## How to complete this task
The line bearing "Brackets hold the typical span", together with all lines after it to the end of the material, should be repeated exactly; leave out everything else.

● ● ● ●

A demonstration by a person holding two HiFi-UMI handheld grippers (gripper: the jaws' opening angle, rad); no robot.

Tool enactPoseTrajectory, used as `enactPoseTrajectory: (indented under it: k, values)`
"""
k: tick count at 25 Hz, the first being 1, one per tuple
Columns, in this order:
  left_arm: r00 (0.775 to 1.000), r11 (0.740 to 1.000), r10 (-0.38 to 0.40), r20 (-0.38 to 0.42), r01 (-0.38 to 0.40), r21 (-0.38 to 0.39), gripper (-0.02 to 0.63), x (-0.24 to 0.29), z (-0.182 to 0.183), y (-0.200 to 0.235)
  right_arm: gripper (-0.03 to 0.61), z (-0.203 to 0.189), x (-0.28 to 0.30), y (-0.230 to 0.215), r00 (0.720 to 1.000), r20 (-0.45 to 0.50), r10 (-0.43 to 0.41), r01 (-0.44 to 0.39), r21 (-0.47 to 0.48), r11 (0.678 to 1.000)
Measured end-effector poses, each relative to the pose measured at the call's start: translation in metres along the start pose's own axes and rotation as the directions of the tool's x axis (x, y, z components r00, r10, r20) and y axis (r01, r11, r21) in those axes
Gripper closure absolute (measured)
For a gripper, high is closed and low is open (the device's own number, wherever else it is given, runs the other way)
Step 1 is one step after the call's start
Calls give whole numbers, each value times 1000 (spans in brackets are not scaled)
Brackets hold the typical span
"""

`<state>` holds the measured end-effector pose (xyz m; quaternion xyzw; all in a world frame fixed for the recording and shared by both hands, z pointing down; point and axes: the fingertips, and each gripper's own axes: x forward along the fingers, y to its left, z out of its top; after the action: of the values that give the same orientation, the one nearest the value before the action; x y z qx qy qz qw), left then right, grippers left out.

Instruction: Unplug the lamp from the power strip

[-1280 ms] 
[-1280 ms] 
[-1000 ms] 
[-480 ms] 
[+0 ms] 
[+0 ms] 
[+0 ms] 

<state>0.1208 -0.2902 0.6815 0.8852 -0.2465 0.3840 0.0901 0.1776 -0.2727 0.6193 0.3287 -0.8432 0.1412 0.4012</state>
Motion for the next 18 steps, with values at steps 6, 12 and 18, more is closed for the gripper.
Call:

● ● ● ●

## Answer area
Brackets hold the typical span
"""

`<state>` holds the measured end-effector pose (xyz m; quaternion xyzw; all in a world frame fixed for the recording and shared by both hands, z pointing down; point and axes: the fingertips, and each gripper's own axes: x forward along the fingers, y to its left, z out of its top; after the action: of the values that give the same orientation, the one nearest the value before the action; x y z qx qy qz qw), left then right, grippers left out.

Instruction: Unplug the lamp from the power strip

[-1280 ms] 
[-1280 ms] 
[-1000 ms] 
[-480 ms] 
[+0 ms] 
[+0 ms] 
[+0 ms] 

<state>0.1208 -0.2902 0.6815 0.8852 -0.2465 0.3840 0.0901 0.1776 -0.2727 0.6193 0.3287 -0.8432 0.1412 0.4012</state>
Motion for the next 18 steps, with values at steps 6, 12 and 18, more is closed for the gripper.
Call:

The exercise contains no remaining tasks.